By the way, if I was wrapped up in retaking the test like you might be (with anxiety paralysis on top) I would go into the mindset that anxiety is a manageable problem that can affect or hinder your cognitive performance, and that's a good thing because now you know you need to treat the anxiety. Then you can worry about anything else that may hinder or improve your cognitive performance like diet with the specter of anxiety toned down, and maybe some day retake it just for the hell of it, but only when you know you can face it head on without panic.

Realistically though the end game is figuring out how to manage anxiety without adding bad habits, and then making a game out of the effort of slowly improving yourself a bit each day, possibly using cognitive behavioral therapy and definitely positive and corrective self talk to build yourself up even when you're in a funk, because you're self aware of what's going on in the moment and know you'll get through.
posted by aydeejones at 8:23 PM on January 3, 2016 [1 favorite]


And yes the wonderful thing about the human spirit is that so much aggregated damage can be undone or more accurately turned into a source of strength and wisdom once you gain the strength to overcome it. It often takes time to see results so you have to give yourself little victories the entire time. A good therapist helps with that process. There's a lot of inertia that makes it seem like a perpetual motion machine but you can correct it.
posted by aydeejones at 8:27 PM on January 3, 2016 [2 favorites]


Your psychologist sounds like an asshole, and the test didn't sound remotely called-for. Or, indeed, accurate.

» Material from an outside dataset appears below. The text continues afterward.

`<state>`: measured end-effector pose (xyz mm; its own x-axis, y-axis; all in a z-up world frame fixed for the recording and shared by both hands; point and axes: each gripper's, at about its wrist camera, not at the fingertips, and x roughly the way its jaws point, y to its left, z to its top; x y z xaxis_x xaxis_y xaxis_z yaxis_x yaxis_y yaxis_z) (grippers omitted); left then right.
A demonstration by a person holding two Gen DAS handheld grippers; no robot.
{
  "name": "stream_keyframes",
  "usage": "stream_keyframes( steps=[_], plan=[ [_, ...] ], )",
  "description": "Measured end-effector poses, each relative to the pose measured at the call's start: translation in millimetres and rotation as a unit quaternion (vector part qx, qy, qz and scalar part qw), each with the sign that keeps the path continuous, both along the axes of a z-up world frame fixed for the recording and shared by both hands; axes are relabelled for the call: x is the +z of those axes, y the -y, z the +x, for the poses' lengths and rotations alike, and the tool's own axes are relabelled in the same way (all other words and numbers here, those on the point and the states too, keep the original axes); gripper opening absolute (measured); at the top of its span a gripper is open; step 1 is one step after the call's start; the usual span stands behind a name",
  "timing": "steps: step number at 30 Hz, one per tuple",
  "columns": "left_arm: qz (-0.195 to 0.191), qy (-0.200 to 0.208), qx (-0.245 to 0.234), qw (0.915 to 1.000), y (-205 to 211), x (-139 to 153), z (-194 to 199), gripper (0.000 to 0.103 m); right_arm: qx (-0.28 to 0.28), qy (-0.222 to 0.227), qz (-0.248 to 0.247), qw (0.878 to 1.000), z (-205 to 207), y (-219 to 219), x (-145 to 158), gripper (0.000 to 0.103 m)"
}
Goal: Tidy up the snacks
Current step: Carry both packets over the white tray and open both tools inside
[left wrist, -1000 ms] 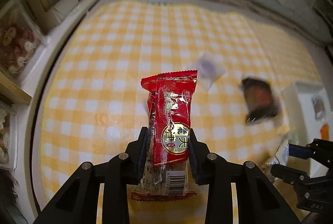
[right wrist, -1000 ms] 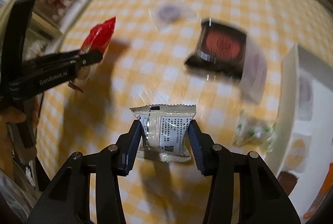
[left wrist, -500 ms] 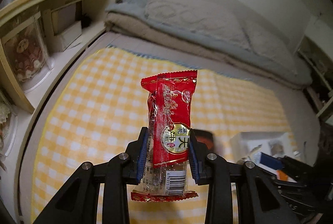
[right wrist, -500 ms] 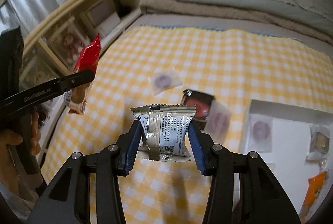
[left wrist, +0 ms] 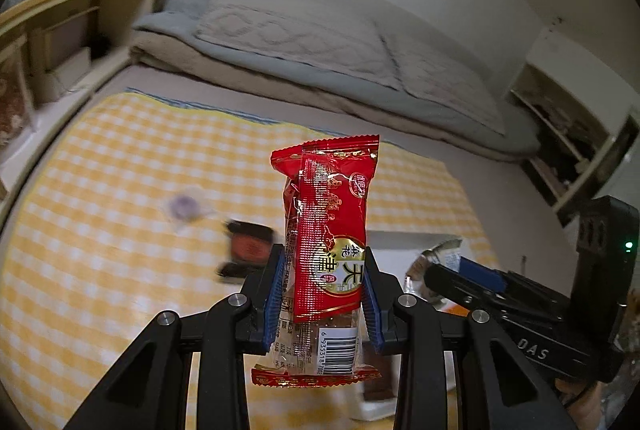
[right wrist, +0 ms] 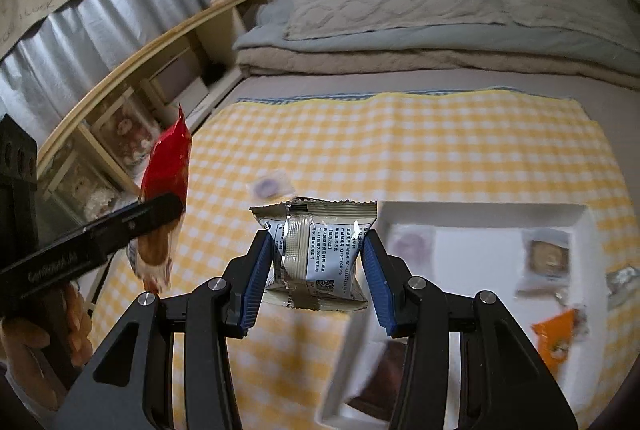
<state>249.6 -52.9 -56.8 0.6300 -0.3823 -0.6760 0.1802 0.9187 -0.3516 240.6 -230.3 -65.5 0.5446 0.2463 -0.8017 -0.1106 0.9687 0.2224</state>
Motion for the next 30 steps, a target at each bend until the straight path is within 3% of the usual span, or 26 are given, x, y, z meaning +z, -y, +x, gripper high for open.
stream_keyframes(
  steps=[6, 12, 21, 30],
  plan=[
    [-0.029, -0.031, -0.042, 0.9982, 37, -24, 8, 0.034, -0.030, -0.015, -0.028, 0.999, -26, 45, 2, 0.047],
    [-0.057, -0.079, -0.090, 0.9912, 75, -55, 24, 0.034, -0.068, -0.042, -0.031, 0.996, -48, 97, -4, 0.047],
    [-0.091, -0.146, -0.149, 0.9737, 137, -112, 45, 0.034, -0.103, -0.075, -0.003, 0.992, -72, 155, -14, 0.047],
    [-0.105, -0.241, -0.148, 0.9535, 164, -182, 75, 0.034, -0.107, -0.135, 0.029, 0.985, -81, 188, -46, 0.047]
  ],
)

I'm generally regarded as intelligent, and my social experience as a quasi-official "smart person" and mingling a lot with other "smart people" (I'm in academia) is the following:

* Nobody knows what the hell intelligence actually is in a quantifiable way. A lot of people think they know it when they see it, but the extent to which what people see is a product of education level or upbringing --- or even simply what they expect to see --- is pretty enormous. Most people who are actually good at complicated and intellectually taxing endeavors have a pretty low opinion of attempts to quantify intelligence, because the talents the top members of their field exhibit are usually completely different from those quantified by the usual "intelligence tests".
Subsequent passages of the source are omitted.